If a line in the listing includes the word "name", copy it out.
[[ Supplied material open ]]
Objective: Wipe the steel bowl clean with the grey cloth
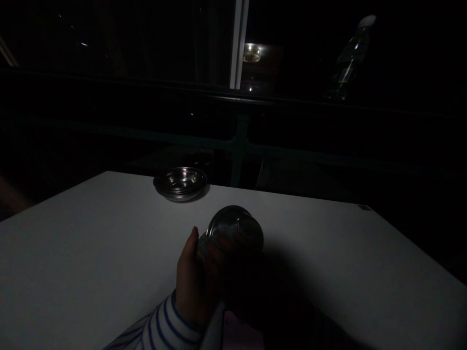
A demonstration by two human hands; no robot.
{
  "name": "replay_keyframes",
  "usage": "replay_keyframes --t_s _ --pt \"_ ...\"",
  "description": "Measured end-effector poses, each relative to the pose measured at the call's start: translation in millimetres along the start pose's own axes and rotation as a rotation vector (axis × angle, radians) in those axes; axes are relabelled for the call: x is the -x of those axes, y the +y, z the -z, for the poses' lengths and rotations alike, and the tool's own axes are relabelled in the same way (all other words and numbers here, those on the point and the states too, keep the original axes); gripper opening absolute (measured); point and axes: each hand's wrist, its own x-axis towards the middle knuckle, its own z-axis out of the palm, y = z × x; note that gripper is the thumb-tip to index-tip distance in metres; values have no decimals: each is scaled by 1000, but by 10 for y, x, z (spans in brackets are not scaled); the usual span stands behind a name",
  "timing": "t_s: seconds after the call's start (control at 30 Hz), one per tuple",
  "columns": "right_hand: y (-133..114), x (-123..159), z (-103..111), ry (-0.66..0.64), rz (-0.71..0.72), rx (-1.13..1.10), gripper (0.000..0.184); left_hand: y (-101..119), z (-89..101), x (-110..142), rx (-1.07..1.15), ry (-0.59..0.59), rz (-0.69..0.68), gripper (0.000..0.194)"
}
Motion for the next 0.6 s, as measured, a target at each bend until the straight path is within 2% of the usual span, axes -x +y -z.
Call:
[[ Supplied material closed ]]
The completed task >>
  "name": "replay_keyframes",
  "description": "Measured end-effector poses, each relative to the pose measured at the call's start: translation in millimetres along the start pose's own axes and rotation as a rotation vector (axis × angle, radians) in those axes; axes are relabelled for the call: x is the -x of those axes, y the +y, z the -z, for the poses' lengths and rotations alike, and the tool's own axes are relabelled in the same way (all other words and numbers here, those on the point and the states too, keep the original axes); gripper opening absolute (measured); point and axes: each hand's wrist, its own x-axis towards the middle knuckle, its own z-axis out of the palm, y = z × x; note that gripper is the thumb-tip to index-tip distance in metres; values have no decimals: each is scaled by 1000, but by 10 for y, x, z (spans in brackets are not scaled); the usual span stands behind a name",

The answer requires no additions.